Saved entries
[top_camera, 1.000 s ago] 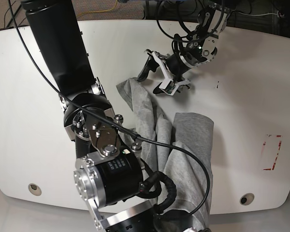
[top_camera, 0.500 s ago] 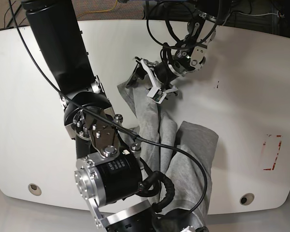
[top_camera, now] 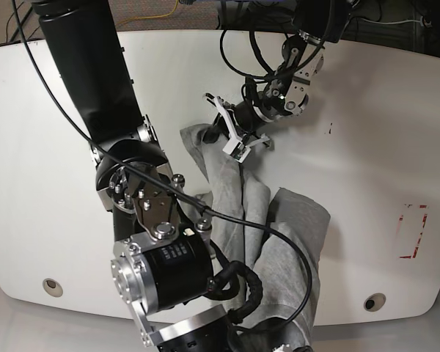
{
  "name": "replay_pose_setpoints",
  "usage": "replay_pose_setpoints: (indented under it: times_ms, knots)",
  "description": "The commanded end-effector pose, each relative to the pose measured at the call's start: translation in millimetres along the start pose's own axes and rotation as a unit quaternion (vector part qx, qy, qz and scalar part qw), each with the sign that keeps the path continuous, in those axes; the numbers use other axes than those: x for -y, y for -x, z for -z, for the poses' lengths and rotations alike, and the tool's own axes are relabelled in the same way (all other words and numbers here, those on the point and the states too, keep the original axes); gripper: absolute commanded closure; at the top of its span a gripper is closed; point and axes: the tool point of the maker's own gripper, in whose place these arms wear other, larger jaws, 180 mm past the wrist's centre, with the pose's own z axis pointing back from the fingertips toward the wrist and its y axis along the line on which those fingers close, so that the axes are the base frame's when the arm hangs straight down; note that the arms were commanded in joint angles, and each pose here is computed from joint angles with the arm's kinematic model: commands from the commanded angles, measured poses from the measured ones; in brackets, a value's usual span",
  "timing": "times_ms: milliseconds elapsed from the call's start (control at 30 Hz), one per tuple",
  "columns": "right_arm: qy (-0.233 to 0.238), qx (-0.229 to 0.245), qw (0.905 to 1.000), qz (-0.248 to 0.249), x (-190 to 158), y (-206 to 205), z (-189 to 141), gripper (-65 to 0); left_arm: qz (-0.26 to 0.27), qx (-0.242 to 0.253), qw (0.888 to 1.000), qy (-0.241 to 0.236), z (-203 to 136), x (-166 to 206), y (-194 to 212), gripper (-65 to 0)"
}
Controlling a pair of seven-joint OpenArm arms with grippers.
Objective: Layout the t-shirt on the table in an organized manner, then fold the t-shirt properly
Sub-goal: 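Grasp the hanging t-shirt edge with the left gripper, then pull the grippers apart to stretch the t-shirt between them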
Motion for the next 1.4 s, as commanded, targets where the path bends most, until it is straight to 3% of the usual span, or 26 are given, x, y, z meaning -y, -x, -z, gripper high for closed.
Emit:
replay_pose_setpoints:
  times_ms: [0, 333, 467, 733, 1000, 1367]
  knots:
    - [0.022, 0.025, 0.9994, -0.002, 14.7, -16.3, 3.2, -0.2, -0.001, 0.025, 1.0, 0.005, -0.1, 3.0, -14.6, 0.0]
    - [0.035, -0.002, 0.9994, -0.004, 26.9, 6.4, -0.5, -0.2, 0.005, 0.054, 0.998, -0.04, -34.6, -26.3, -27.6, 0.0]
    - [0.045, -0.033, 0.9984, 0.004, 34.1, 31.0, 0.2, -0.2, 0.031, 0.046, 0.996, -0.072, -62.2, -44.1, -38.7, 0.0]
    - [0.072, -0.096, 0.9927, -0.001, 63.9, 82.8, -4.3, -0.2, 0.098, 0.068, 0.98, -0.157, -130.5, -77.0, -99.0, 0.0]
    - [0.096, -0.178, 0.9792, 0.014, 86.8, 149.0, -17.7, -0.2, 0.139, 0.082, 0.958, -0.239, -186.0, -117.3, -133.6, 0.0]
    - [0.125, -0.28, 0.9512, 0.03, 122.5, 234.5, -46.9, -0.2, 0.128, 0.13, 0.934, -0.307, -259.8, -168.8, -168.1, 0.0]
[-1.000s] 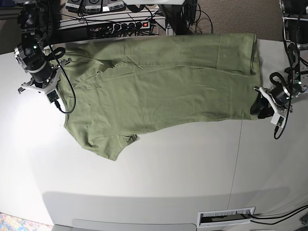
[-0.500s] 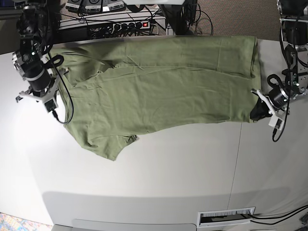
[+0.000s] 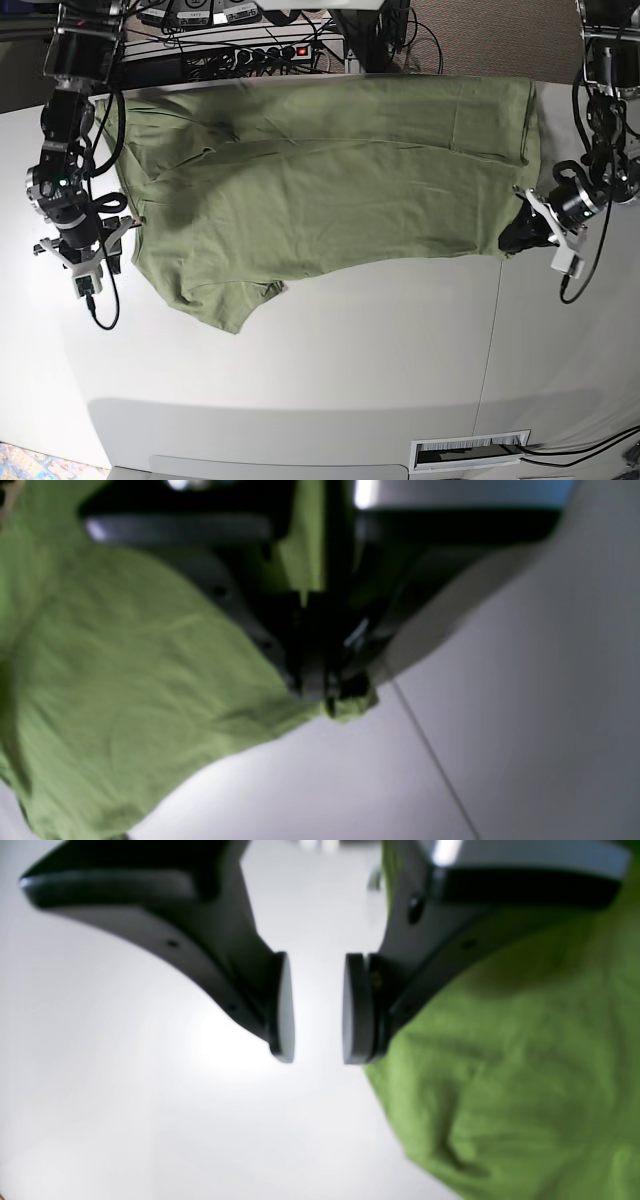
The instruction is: Fold the T-shirt properly
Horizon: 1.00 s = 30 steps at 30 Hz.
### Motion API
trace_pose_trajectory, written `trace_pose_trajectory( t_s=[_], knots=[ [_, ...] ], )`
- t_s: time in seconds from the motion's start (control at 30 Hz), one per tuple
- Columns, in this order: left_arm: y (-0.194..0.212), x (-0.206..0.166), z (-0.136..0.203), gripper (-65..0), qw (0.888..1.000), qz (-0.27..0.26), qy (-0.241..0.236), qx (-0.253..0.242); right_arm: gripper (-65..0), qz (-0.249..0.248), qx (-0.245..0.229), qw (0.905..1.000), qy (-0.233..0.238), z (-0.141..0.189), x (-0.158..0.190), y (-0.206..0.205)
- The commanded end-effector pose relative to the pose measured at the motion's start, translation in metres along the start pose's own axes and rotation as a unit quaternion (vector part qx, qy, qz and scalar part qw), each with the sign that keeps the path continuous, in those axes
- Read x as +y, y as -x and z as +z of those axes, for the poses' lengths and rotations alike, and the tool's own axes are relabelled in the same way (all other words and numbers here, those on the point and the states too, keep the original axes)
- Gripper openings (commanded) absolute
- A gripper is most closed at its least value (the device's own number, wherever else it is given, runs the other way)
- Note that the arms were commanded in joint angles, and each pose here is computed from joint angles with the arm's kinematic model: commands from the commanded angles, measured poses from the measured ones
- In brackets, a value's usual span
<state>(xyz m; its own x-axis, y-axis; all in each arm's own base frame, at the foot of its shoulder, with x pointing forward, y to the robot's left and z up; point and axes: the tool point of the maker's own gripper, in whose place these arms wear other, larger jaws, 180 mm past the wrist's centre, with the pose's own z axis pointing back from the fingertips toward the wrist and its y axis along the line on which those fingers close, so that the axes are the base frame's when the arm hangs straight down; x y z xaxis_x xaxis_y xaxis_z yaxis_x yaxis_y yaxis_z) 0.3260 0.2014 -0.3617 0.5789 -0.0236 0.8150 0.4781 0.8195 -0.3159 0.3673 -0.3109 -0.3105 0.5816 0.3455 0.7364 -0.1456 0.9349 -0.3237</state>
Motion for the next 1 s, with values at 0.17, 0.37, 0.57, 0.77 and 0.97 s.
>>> trace_pose_trajectory(
  t_s=[0.17,0.37,0.57,0.77,0.97],
  knots=[
    [-0.011,-0.026,0.014,-65.0,0.999,-0.038,0.025,-0.016,-47.5,-0.007,-0.041,0.9991,-0.007,-0.030,-0.010,-0.050],
    [0.004,-0.038,0.023,-65.0,0.998,-0.050,0.034,0.004,-47.5,0.027,-0.026,0.9988,-0.030,-0.067,0.004,-0.077],
    [0.011,-0.037,0.026,-65.0,0.998,-0.047,0.033,0.014,-47.5,0.046,0.016,0.9979,-0.043,-0.093,0.009,-0.066],
    [0.011,-0.037,0.026,-65.0,0.998,-0.047,0.033,0.014,-47.5,0.032,0.039,0.9971,-0.057,-0.104,0.020,-0.042],
    [0.011,-0.037,0.026,-65.0,0.998,-0.047,0.033,0.014,-47.6,0.031,0.044,0.9961,-0.071,-0.114,0.039,-0.028]
  ],
)
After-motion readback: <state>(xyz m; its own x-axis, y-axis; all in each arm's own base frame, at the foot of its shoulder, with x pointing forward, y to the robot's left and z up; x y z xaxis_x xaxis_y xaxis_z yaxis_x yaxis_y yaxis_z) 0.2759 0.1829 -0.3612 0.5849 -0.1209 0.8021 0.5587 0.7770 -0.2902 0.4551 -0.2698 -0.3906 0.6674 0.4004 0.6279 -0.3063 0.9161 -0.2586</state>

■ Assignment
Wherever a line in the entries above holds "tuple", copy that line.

■ Result of the task
  "timing": "times_ms: milliseconds elapsed from the call's start (control at 30 Hz), one per tuple",
- t_s: time in seconds from the motion's start (control at 30 Hz), one per tuple

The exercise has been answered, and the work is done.